**EXERCISE DETAILS**
Reproduce each line below precisely. Drop the pictures.

**DATA BLOCK**
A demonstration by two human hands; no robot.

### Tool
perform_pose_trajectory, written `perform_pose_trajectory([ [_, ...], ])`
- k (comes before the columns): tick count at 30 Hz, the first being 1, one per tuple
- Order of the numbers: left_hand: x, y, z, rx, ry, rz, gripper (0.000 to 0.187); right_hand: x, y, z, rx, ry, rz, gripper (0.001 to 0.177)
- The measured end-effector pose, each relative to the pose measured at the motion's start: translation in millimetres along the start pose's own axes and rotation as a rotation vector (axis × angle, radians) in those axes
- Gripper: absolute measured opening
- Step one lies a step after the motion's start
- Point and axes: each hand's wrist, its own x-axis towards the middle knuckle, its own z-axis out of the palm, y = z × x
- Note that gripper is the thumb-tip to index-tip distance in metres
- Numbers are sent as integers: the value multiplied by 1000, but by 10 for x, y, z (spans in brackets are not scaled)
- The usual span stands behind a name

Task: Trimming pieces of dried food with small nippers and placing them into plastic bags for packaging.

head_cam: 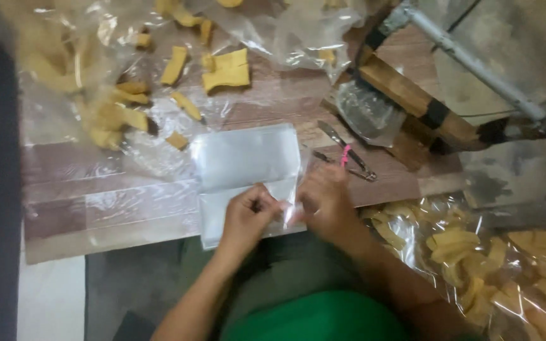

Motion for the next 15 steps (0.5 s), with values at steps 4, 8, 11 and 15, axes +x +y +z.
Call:
perform_pose_trajectory([
  [4, -201, -189, -73, -125, 75, 187, 26, -30, -240, 303, 402, -100, -57, 48],
  [8, -417, 79, -79, 44, 170, 279, 50, -113, -305, 337, 457, -71, 209, 25],
  [11, -403, 231, -109, 386, 96, 584, 31, -38, -112, 203, 421, -142, 286, 22],
  [15, -370, 109, -392, 422, 299, 634, 32, 92, 144, -159, 210, -583, 522, 44],
])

**ANSWER SECTION**
A demonstration by two human hands; no robot.

### Tool
perform_pose_trajectory, written `perform_pose_trajectory([ [_, ...], ])`
- k (comes before the columns): tick count at 30 Hz, the first being 1, one per tuple
- Order of the numbers: left_hand: x, y, z, rx, ry, rz, gripper (0.000 to 0.187); right_hand: x, y, z, rx, ry, rz, gripper (0.001 to 0.177)
- The measured end-effector pose, each relative to the pose measured at the motion's start: translation in millimetres along the start pose's own axes and rotation as a rotation vector (axis × angle, radians) in those axes
- Gripper: absolute measured opening
- Step one lies a step after the motion's start
- Point and axes: each hand's wrist, its own x-axis towards the middle knuckle, its own z-axis out of the palm, y = z × x
- Note that gripper is the thumb-tip to index-tip distance in metres
- Numbers are sent as integers: the value multiplied by 1000, but by 10 for x, y, z (spans in brackets are not scaled)
- The usual span stands behind a name

Task: Trimming pieces of dried food with small nippers and placing them into plastic bags for packaging.

head_cam: 

Motion for the next 15 steps (0.5 s), with values at steps 4, 8, 11 and 15, axes +x +y +z.
Call:
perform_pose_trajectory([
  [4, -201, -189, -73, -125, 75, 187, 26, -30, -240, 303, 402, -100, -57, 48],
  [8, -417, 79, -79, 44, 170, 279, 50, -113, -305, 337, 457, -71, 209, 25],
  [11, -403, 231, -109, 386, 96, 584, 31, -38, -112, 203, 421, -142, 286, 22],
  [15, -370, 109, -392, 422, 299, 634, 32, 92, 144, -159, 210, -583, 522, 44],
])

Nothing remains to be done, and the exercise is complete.